With the rise of cryptocurrencies, it's imperative to understand the taxation implications of gifting virtual digital assets (VDAs). In this regard, Finance Minister Nirmala Sitharaman's announcement in the Union Budget speech bears significance. Starting from April 1, 2023, all forms of VDAs or crypto assets sold at a profit will be subject to a 30 per cent tax. Additionally, all crypto transactions will be subject to a 1 per cent tax deducted at source (TDS). Consequently, gifting VDAs, such as cryptocurrencies, will attract taxation under the new regulations.

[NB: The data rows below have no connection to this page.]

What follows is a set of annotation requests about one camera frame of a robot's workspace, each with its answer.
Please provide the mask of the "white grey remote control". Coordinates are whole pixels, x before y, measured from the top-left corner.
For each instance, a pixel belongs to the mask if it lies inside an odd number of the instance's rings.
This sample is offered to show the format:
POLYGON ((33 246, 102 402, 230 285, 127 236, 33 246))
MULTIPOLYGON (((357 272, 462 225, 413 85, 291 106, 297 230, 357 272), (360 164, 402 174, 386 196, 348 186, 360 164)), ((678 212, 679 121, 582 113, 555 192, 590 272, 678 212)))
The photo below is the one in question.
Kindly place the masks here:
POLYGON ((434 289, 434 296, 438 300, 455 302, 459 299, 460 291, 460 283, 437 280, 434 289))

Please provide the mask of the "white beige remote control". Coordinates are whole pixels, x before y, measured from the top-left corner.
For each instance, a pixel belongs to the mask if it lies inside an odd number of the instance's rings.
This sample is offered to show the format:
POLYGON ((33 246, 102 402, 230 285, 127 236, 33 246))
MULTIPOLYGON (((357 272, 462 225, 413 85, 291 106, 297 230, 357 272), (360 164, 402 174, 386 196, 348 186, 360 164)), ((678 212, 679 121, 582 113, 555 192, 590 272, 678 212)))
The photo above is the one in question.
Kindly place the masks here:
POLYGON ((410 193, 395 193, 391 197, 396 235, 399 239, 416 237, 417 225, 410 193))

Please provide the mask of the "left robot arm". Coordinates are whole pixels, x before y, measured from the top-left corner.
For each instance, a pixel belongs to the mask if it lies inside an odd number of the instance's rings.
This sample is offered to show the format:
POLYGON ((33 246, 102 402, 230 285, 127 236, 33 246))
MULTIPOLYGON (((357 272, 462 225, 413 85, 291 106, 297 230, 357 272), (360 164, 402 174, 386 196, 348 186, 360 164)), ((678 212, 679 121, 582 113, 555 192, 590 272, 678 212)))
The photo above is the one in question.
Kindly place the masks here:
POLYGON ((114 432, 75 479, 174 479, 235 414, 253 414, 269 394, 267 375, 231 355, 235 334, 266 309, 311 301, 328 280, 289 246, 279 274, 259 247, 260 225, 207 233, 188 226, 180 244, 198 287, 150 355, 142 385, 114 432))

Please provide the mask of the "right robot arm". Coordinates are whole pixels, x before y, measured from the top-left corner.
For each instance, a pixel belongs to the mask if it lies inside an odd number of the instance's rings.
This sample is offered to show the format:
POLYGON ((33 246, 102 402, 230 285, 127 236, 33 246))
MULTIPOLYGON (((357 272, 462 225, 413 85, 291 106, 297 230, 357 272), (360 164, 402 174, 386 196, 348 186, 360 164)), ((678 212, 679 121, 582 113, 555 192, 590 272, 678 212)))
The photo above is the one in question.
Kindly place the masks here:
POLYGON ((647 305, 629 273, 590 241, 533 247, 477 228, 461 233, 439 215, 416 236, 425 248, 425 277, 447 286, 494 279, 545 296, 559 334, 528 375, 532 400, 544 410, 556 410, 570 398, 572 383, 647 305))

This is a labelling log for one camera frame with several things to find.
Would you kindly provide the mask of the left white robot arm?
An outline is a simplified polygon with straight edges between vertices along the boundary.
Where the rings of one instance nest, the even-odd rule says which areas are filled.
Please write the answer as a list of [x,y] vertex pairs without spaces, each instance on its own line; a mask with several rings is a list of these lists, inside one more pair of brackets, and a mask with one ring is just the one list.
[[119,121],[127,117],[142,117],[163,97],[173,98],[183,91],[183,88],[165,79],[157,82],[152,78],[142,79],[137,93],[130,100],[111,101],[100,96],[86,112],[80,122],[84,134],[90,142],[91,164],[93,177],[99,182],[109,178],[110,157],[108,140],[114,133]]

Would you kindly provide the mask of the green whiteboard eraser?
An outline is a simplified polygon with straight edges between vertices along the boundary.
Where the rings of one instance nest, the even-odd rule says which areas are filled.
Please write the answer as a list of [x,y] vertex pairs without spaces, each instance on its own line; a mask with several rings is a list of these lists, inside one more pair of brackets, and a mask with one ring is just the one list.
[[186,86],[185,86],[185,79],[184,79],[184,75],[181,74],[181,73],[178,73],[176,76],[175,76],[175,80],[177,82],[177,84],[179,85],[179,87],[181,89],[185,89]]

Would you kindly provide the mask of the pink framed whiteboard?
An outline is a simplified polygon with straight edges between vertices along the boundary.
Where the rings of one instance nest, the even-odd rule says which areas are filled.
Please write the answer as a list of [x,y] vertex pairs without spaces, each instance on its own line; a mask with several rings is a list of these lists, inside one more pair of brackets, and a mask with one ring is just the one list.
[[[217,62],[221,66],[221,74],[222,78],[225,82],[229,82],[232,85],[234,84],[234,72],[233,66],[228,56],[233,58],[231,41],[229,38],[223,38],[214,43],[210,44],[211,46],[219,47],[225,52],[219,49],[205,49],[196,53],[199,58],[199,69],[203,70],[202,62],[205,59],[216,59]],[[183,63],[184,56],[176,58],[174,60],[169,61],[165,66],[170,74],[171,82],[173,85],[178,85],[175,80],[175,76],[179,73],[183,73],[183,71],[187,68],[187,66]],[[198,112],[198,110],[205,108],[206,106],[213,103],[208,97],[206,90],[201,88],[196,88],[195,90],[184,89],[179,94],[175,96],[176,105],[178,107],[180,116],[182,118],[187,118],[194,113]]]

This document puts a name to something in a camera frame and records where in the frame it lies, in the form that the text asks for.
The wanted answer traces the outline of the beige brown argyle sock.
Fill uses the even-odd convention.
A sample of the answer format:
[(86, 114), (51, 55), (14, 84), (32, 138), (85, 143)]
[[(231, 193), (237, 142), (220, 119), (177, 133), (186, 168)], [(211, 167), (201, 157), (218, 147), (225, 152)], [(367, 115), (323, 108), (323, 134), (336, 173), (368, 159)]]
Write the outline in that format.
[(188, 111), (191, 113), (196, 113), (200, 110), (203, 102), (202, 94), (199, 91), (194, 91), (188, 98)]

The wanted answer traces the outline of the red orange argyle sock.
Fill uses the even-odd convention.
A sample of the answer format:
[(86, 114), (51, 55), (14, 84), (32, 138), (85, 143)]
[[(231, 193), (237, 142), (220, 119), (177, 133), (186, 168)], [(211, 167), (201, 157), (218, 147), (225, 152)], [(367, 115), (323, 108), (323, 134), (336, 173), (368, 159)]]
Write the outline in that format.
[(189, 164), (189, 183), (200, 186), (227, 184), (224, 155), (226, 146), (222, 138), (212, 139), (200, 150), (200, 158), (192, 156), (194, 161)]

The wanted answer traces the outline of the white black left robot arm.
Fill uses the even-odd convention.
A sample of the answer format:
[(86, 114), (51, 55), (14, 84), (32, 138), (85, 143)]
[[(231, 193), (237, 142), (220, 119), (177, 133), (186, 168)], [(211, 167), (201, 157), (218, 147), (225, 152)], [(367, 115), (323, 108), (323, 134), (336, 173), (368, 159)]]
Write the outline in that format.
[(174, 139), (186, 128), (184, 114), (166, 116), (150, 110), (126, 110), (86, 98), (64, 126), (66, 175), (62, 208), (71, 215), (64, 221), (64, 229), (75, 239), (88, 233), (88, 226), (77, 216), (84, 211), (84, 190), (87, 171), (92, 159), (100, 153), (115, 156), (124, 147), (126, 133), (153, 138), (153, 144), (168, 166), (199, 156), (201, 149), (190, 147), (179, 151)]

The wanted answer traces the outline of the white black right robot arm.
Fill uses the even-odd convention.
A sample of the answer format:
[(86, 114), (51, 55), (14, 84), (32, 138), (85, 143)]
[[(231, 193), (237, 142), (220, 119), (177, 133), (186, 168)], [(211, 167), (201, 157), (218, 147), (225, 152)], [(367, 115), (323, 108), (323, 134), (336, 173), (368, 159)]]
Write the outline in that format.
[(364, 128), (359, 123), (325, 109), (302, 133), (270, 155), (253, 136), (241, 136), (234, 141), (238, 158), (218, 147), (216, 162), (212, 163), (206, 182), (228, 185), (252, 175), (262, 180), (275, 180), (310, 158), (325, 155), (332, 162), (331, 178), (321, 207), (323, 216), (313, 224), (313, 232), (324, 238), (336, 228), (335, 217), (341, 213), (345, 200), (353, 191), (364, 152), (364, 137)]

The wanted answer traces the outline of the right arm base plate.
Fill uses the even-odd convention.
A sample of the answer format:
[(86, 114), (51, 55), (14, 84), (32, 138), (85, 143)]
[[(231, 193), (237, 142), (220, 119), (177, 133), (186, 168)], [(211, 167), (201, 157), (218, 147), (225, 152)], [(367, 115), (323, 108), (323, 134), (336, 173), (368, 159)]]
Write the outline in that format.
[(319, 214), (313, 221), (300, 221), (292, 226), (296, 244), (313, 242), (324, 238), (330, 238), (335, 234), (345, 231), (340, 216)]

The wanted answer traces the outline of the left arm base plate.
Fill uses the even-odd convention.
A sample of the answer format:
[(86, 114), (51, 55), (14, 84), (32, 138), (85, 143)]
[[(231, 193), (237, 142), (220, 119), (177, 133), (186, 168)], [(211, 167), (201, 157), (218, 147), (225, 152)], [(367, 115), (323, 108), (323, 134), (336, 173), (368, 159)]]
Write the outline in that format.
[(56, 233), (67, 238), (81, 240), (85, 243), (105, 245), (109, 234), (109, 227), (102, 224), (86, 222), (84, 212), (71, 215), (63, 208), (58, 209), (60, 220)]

In conclusion, while the act of giving and receiving gifts during Diwali is a cherished tradition, it is essential to remain aware of the tax implications, especially in the evolving landscape of digital assets and cryptocurrencies. Understanding the tax rules can ensure a hassle-free and joyful festive celebrations for all.


Expert View


Amit Gupta, managing director at Sag Infotech, while talking to ABP Live, confirmed that in India, the tax implications of gifting cryptocurrency have changed with the introduction of Budget 2022. "The recipient of a cryptocurrency gift, whether it's cryptocurrency, NFT, or other Virtual Digital Assets, is now liable to pay taxes on the gift. This tax applies if the gift is received from a non-relative and its value exceeds Rs 50,000."


The giver of the cryptocurrency gift is not responsible for paying any tax, Gupta explained. Recipients of such gifts must report them under the IFOS section in the Income Tax Return (ITR) and pay tax at applicable slab rates. Additionally, when they sell the gifted cryptocurrency, they should report it under Capital Gains and pay a 30 per cent tax, he added.